Year end time is that dreaded time of year .....the time for performance assessment and feedback.... and invariably involves some difficult conversations.
And much as you think you have it all covered in your head, we tend to forget that we have only our perspective covered. And when the objective is to provide feedback that's actionable, then it becomes critical that you communicate right.
A very common error that many of us make is to believe that we're starting the conversation on an objective note, we believe we're stating fact. However, the moment this fact is pointing to a negative outcome or behavior from the other person, take it that we've started wrong.
There will likely be an immediate defense mechanism that kicks in and creates a feeling of alienation in the other.....bad bad start.
A few things we can do to keep the other person involved and to enable us being heard: (while this is gathered from sources and experience that are work related, it's useful in any difficult conversation as well)
- Start by 'asking' rather than 'telling' ; Leading questions are still fine if needed....give them a chance to express their perspective, and more importantly, the feeling that they are being heard.
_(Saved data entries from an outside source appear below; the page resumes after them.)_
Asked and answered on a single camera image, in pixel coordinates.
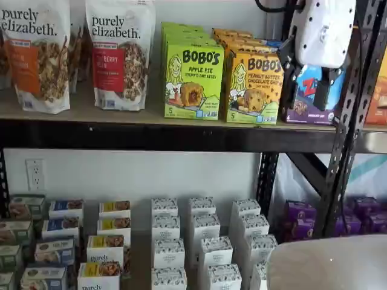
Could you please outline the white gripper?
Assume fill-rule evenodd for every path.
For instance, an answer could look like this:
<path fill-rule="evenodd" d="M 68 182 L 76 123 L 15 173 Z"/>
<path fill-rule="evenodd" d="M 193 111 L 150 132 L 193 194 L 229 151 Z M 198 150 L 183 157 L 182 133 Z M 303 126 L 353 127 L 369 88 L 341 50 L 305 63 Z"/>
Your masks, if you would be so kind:
<path fill-rule="evenodd" d="M 313 105 L 320 111 L 327 106 L 330 89 L 339 76 L 353 31 L 355 0 L 301 1 L 296 10 L 289 37 L 277 50 L 284 71 L 281 103 L 293 105 L 298 91 L 297 79 L 302 66 L 322 67 Z"/>
And, actually listen.
- Own your perspective ; Don't for instance, say 'you have missed every deadline we set'...instead say, 'I'm upset this project is three months behind schedule'. There's a higher likelihood they will listen, rather than if you start to blame.
- Explain that it's not about intention; Respect the other persons intention, empathize with the effort........ but stay focused on the impact. Impact here is the delay, so how do we work around it
- Pay Attention to your words; Keep them simple and clear, and more importantly neutral. Also, don't apologize for your feelings, your expectations are valid. Your looking for change at the other end....... not sympathy.
- Say 'And' not 'But' - The other person doesn't have to be wrong for you to be right
- Pay attention to your body language ; Non verbal cues can completely take away from what you're saying....looking at your phone, or out the window, rolling your eyes, shrugging your shoulders......your body language should also show intent to listen.
A tip I read somewhere, which was also interesting:
If it seems as if you’ve entered into a power struggle in which you’re no longer discussing the substance of your conflict but battling over who is right, you might want to call out what’s not working. Say, “we seem to be getting locked into our positions. could we return to our goals and see if we can come up with some new ideas that might meet the objectives?”
While you can’t force others to appreciate, understand, or even just hear your perspective, using the tactics above increases the chances. Getting your point across, coupled with genuine listening, is a necessity if you want to reach a resolution.